WHAT THIS TASK INVOLVES:
Determine the number of lines in the data below that hold "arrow"; give nothing but that number.

########################################

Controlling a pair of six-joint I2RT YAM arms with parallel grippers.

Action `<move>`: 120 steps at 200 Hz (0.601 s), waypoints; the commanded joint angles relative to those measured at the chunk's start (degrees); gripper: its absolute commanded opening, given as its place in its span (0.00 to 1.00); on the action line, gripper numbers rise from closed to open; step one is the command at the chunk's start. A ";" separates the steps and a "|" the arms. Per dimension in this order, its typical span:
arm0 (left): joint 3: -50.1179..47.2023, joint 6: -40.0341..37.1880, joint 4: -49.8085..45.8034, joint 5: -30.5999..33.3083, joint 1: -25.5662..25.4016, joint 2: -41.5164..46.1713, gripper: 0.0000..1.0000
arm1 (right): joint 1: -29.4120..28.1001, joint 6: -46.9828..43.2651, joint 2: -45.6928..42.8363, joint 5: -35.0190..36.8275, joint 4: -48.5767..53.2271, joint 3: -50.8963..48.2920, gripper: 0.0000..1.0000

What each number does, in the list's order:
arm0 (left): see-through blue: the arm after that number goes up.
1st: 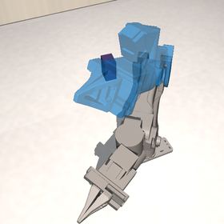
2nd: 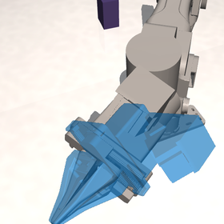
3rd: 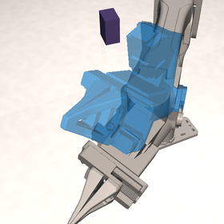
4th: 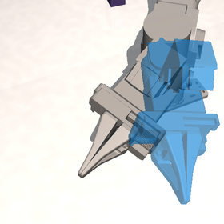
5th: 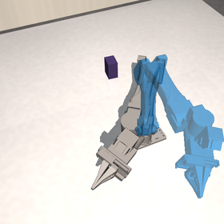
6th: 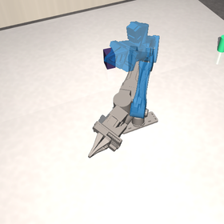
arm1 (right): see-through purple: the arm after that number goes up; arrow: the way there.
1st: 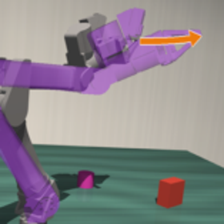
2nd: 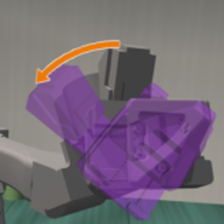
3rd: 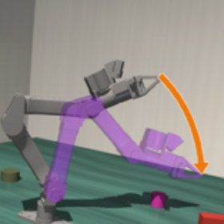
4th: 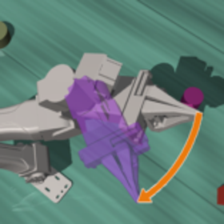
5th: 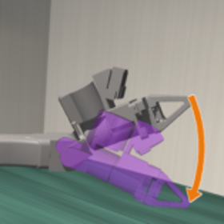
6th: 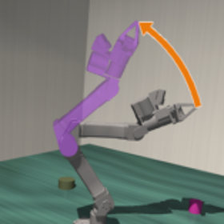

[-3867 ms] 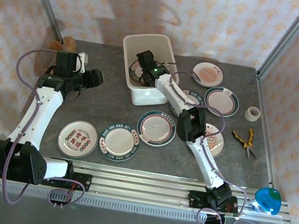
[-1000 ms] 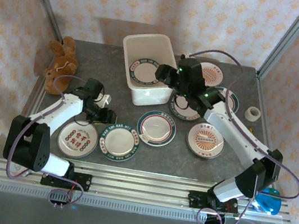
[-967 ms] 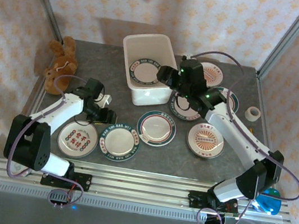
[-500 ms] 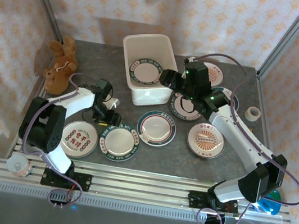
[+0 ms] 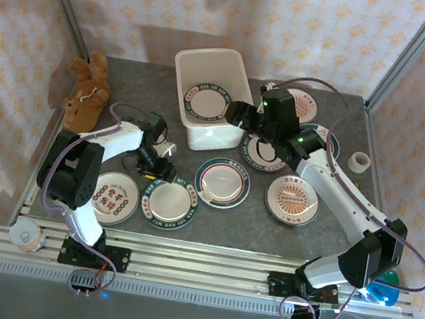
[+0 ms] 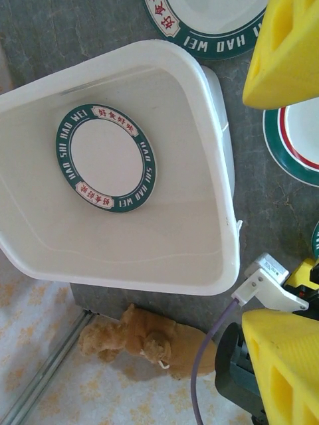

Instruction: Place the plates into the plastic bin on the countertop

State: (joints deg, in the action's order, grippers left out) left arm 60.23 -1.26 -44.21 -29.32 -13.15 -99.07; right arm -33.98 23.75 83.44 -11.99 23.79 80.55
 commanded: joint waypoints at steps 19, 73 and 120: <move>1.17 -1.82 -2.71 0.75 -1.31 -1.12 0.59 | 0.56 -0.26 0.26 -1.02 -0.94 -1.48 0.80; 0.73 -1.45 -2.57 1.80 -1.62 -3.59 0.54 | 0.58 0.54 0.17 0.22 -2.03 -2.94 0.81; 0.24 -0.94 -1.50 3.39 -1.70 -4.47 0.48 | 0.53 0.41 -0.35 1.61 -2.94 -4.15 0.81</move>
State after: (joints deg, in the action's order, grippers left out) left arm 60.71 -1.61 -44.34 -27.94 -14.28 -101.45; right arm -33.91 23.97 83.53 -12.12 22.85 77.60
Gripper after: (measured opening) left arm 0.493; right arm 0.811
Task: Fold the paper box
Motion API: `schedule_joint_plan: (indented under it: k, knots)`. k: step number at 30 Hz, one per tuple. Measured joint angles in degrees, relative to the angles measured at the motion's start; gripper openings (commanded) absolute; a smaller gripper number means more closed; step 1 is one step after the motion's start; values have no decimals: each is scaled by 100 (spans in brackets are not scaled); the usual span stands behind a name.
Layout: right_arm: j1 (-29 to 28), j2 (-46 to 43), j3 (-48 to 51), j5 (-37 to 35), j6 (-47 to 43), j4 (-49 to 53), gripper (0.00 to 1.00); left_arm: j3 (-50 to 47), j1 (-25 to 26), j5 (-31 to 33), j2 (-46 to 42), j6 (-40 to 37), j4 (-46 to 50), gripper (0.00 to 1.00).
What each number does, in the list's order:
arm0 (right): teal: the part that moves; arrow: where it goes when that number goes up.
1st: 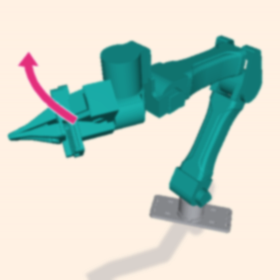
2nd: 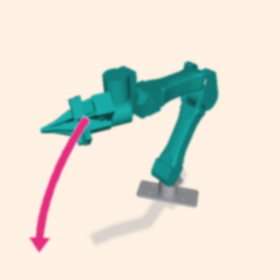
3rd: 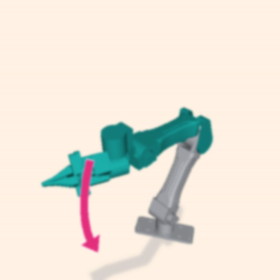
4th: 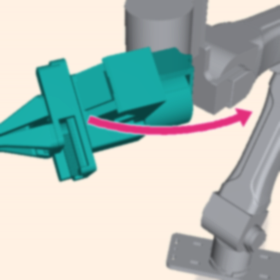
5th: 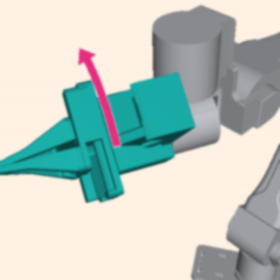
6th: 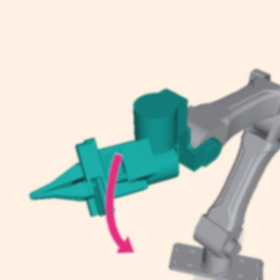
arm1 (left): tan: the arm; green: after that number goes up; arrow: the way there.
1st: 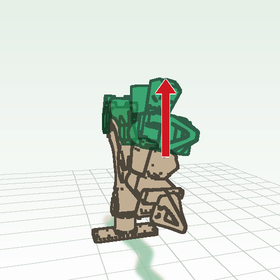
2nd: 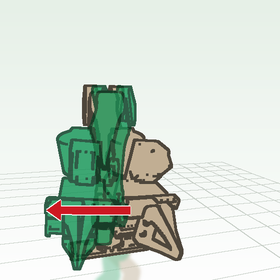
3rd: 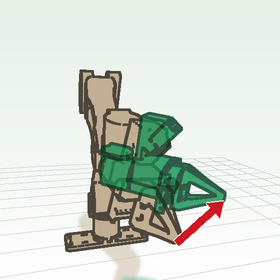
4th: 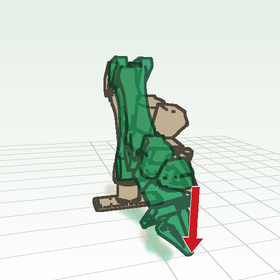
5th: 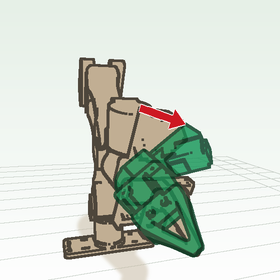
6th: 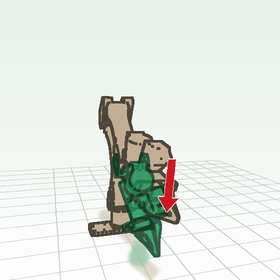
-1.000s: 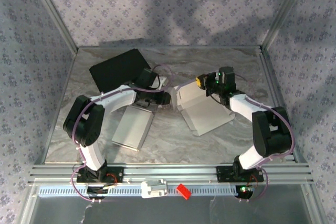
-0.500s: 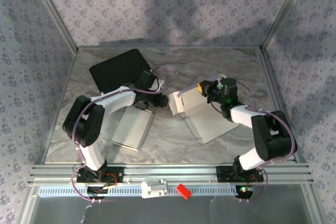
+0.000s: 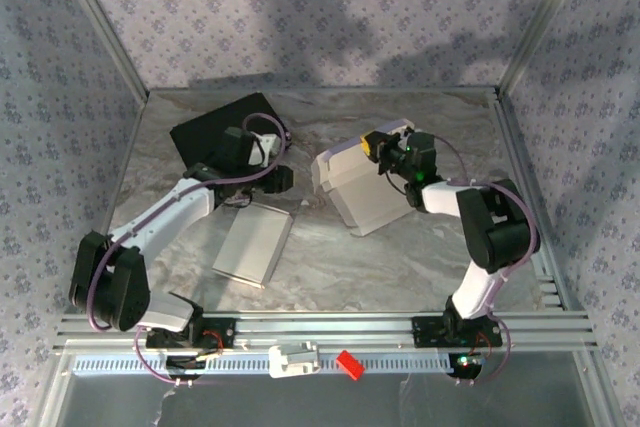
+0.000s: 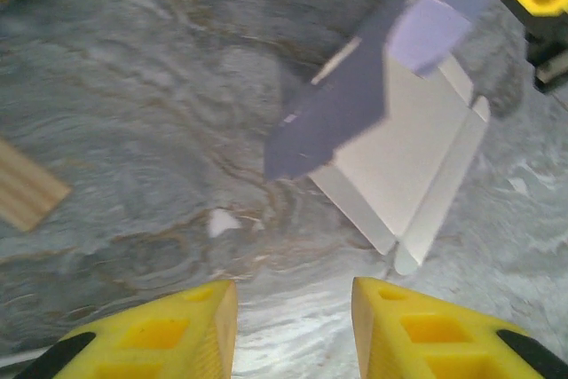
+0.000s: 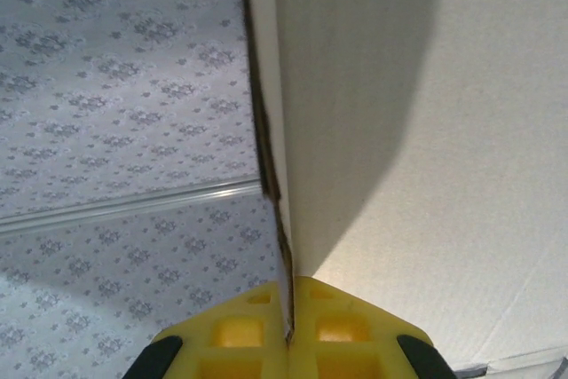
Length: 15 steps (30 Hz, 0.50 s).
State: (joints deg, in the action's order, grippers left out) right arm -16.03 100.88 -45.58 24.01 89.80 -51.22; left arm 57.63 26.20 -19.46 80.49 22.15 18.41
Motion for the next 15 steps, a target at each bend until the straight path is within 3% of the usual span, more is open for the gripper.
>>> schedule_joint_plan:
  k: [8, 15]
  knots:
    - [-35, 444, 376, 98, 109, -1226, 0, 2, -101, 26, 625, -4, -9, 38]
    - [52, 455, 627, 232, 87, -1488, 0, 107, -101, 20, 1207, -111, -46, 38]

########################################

REPLY TO THE EXERCISE:
3